● **Your goal**
Please output exactly the lines below, starting at the line that has "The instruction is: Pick" and ending at the line that has "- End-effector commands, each", both included; leave out all pictures and include nothing else.

● **Excerpted records**
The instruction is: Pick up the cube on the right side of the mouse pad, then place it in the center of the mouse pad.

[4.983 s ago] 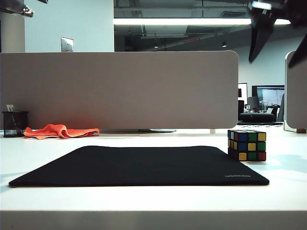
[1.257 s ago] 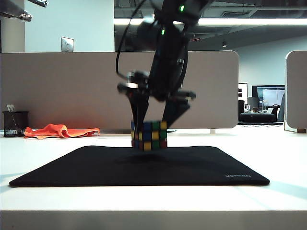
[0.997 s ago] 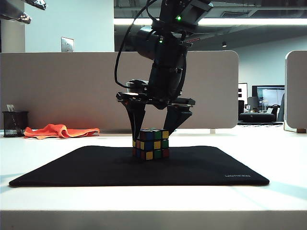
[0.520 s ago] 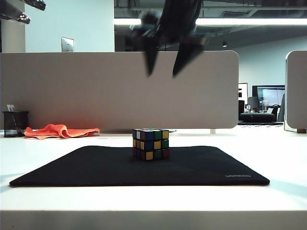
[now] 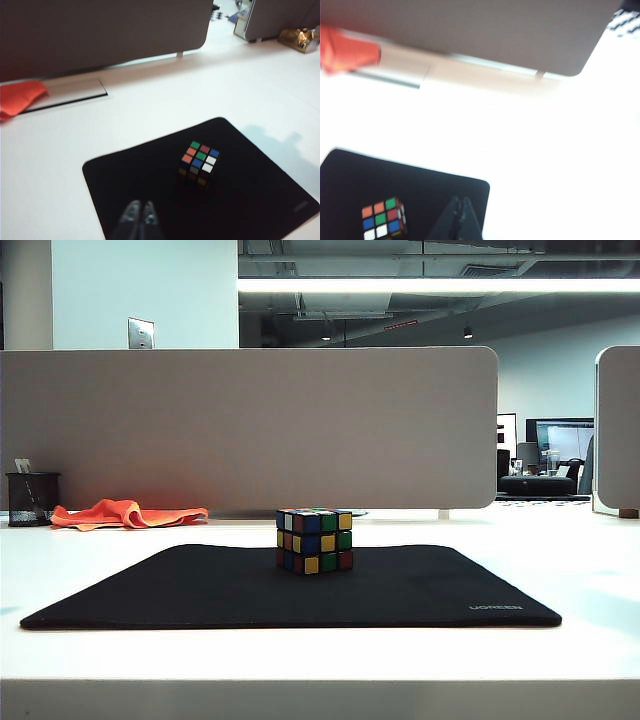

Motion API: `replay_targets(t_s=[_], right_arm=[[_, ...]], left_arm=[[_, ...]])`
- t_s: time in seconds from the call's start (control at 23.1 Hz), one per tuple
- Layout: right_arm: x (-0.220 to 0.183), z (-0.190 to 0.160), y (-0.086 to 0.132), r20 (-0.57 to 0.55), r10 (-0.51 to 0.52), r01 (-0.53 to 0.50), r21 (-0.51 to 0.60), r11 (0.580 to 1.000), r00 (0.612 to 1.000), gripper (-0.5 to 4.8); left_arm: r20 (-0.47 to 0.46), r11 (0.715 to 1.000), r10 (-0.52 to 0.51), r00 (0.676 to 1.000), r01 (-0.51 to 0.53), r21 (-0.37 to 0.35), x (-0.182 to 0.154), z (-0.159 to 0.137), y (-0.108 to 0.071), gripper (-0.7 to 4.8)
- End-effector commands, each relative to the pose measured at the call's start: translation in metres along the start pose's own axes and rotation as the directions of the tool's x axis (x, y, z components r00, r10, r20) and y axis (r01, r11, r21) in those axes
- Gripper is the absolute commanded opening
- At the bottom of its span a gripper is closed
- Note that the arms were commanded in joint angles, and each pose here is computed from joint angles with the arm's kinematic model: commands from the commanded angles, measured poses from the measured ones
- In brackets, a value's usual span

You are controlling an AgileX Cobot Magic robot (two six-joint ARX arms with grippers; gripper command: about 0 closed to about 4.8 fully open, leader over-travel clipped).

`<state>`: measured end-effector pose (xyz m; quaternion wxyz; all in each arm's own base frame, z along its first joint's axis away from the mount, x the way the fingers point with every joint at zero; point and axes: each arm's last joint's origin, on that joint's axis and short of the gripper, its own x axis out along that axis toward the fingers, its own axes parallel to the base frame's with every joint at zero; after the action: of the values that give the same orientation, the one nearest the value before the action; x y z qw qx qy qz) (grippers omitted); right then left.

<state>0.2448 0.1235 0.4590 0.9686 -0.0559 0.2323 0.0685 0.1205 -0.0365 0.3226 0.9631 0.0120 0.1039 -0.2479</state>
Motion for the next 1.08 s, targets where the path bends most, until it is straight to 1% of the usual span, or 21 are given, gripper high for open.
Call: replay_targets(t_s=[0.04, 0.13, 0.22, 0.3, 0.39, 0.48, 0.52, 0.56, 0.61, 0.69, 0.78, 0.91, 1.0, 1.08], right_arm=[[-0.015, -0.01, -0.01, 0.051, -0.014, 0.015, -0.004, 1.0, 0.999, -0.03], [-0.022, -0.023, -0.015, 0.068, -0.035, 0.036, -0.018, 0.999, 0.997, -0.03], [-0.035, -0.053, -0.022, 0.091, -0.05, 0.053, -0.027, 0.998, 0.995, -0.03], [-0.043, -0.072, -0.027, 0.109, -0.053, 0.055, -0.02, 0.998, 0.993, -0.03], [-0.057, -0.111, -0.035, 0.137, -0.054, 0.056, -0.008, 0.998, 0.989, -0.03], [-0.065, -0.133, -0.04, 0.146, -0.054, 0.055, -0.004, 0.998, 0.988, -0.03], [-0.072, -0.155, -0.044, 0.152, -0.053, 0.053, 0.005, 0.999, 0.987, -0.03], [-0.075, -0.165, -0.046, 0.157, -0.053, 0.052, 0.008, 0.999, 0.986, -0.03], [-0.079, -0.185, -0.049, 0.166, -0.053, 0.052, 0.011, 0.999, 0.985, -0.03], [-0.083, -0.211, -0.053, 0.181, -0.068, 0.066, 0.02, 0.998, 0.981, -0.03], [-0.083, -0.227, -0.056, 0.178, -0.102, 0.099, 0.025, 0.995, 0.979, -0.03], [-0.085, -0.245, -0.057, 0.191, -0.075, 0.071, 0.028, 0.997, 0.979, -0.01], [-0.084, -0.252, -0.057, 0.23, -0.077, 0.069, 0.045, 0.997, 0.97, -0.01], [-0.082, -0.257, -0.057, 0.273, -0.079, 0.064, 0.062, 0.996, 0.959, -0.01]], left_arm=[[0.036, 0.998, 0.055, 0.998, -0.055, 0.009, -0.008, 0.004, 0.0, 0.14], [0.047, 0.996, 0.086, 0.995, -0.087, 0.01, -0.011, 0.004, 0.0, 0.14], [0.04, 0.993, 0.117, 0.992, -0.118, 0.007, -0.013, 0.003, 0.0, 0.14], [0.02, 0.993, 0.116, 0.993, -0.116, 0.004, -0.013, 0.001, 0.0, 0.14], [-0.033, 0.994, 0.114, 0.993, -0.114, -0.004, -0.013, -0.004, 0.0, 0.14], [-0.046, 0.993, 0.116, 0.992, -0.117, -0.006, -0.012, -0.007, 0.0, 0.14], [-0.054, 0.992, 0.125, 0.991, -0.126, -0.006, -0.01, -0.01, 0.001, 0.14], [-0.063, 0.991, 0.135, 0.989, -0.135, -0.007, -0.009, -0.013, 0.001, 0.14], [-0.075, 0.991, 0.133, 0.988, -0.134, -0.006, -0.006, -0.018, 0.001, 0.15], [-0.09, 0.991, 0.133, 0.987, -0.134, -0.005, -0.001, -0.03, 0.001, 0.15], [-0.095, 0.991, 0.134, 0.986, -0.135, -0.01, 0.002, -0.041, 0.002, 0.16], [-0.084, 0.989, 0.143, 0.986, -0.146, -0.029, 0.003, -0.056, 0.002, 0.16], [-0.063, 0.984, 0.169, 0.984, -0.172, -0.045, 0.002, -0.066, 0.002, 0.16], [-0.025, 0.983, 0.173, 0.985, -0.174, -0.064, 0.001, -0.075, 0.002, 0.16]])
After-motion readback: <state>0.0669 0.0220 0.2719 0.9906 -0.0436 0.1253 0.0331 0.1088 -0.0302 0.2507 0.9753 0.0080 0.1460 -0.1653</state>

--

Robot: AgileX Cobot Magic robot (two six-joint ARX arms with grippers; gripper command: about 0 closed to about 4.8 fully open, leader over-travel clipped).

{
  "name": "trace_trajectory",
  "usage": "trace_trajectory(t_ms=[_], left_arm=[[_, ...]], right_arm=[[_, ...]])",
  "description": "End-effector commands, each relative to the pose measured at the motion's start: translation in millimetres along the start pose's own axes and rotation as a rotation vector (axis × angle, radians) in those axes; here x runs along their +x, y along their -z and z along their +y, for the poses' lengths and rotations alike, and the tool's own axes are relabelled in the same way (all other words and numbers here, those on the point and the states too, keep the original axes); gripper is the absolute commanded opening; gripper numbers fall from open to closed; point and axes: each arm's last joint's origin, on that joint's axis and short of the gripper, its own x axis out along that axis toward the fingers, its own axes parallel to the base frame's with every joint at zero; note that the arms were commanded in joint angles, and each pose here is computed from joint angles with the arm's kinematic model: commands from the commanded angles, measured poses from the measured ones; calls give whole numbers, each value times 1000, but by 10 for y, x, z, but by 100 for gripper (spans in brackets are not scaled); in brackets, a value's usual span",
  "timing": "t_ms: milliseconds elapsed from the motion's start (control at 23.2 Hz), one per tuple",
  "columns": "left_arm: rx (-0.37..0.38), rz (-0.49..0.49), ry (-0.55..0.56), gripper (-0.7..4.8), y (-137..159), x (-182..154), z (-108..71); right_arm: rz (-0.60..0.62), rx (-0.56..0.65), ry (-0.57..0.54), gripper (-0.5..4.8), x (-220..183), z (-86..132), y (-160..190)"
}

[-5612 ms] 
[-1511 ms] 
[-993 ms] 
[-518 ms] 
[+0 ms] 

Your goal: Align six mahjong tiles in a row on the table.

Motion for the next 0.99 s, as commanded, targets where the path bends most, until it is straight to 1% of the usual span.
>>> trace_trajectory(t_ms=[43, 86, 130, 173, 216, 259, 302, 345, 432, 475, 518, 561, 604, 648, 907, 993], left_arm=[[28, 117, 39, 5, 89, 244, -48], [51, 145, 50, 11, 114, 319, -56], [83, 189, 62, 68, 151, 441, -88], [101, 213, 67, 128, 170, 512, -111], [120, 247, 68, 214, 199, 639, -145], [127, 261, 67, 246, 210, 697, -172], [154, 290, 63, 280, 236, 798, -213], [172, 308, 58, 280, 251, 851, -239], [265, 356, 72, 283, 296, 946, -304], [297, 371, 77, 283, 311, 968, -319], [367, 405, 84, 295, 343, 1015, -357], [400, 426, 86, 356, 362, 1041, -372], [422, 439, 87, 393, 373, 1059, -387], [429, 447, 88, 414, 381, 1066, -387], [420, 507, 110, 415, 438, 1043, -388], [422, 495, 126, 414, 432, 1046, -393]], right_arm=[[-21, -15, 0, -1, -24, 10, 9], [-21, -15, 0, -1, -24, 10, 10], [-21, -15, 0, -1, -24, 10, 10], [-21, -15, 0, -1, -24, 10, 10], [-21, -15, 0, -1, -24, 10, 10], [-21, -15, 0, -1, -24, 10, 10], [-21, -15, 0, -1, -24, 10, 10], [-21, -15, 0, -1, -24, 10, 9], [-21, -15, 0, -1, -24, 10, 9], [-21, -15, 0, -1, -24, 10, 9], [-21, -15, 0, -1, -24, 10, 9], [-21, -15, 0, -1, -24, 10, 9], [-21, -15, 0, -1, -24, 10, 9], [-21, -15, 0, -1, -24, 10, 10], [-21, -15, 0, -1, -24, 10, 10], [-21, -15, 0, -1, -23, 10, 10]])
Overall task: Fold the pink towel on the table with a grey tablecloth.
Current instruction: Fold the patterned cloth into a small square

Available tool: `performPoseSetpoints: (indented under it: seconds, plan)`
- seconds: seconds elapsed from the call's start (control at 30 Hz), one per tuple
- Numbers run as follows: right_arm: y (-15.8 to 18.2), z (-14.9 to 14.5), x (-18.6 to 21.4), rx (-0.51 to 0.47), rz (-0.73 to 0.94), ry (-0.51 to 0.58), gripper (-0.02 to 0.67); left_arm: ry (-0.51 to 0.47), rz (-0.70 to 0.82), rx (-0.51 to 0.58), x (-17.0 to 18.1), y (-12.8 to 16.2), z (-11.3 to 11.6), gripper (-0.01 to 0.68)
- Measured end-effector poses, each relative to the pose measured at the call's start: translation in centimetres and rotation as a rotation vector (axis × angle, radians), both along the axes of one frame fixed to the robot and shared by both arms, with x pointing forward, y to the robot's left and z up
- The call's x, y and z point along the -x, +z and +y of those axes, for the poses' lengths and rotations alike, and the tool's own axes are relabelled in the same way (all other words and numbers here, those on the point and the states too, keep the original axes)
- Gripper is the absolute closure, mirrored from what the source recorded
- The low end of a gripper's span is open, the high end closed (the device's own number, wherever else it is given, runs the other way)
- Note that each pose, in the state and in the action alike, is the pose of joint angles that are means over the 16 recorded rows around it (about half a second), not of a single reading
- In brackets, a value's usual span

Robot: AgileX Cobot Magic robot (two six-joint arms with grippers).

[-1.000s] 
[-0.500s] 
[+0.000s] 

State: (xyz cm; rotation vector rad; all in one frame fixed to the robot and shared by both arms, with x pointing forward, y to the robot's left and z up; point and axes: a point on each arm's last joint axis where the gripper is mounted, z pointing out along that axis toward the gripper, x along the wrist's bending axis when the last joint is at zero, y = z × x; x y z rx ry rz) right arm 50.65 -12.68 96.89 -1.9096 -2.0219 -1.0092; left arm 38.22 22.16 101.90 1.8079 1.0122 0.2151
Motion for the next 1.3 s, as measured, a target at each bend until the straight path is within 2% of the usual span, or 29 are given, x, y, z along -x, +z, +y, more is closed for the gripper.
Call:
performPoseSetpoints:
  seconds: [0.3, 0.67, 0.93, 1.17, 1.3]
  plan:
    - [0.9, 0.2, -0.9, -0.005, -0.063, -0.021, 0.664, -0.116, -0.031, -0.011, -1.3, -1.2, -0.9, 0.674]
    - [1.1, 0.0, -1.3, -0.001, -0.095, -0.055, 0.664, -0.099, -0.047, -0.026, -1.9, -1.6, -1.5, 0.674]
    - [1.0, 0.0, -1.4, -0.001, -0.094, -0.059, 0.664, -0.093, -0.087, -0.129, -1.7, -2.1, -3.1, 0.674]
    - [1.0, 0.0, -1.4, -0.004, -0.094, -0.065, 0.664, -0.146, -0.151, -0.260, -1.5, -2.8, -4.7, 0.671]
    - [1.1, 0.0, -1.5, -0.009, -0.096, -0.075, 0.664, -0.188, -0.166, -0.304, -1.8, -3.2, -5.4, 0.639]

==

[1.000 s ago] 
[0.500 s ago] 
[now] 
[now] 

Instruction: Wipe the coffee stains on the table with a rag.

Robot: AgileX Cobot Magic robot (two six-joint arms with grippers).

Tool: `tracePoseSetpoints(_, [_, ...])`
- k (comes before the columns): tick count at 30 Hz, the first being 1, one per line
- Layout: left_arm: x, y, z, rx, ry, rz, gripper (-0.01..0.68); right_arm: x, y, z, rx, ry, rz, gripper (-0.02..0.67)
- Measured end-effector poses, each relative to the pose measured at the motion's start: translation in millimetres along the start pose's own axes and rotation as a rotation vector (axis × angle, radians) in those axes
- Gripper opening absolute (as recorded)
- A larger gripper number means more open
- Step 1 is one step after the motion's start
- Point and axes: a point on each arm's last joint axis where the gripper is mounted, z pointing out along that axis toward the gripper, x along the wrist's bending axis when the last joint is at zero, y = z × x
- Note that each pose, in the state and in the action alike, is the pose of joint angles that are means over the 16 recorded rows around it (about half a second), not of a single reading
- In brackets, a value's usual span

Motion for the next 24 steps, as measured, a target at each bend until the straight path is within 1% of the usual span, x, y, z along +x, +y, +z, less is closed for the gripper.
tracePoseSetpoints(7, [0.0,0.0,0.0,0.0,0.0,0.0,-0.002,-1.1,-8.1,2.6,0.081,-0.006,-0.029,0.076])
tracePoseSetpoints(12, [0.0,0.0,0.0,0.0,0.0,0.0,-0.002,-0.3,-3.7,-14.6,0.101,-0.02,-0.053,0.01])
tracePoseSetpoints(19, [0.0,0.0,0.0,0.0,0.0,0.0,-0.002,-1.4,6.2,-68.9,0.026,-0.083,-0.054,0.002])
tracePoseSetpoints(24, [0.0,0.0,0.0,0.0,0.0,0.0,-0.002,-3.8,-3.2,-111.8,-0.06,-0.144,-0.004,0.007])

● **Response for this exercise**
The instruction is: Pick up the cube on the right side of the mouse pad, then place it in the center of the mouse pad.

[4.983 s ago] 
[1.257 s ago] 
[0.997 s ago] 
[0.520 s ago] 
[now] 

Motion API: `replay_targets(t_s=[_], right_arm=[[_, ...]], left_arm=[[_, ...]])`
- t_s: time in seconds from the call's start (control at 23.1 Hz), one per tuple
- Layout: right_arm: x (-0.220 to 0.183), z (-0.190 to 0.160), y (-0.086 to 0.132), r20 (-0.57 to 0.55), r10 (-0.51 to 0.52), r01 (-0.53 to 0.50), r21 (-0.51 to 0.60), r11 (0.580 to 1.000), r00 (0.612 to 1.000), gripper (-0.5 to 4.8); left_arm: r20 (-0.47 to 0.46), r11 (0.715 to 1.000), r10 (-0.52 to 0.51), r00 (0.676 to 1.000), r01 (-0.51 to 0.53), r21 (-0.37 to 0.35), x (-0.182 to 0.154), z (-0.159 to 0.137), y (-0.108 to 0.071), gripper (-0.7 to 4.8)
- End-effector commands, each relative to the pose measured at the call's start: translation in metres along the start pose's own axes and rotation as the directions of the tool's x axis (x, y, z components r00, r10, r20) and y axis (r01, r11, r21) in those axes

This answer has been written out in full.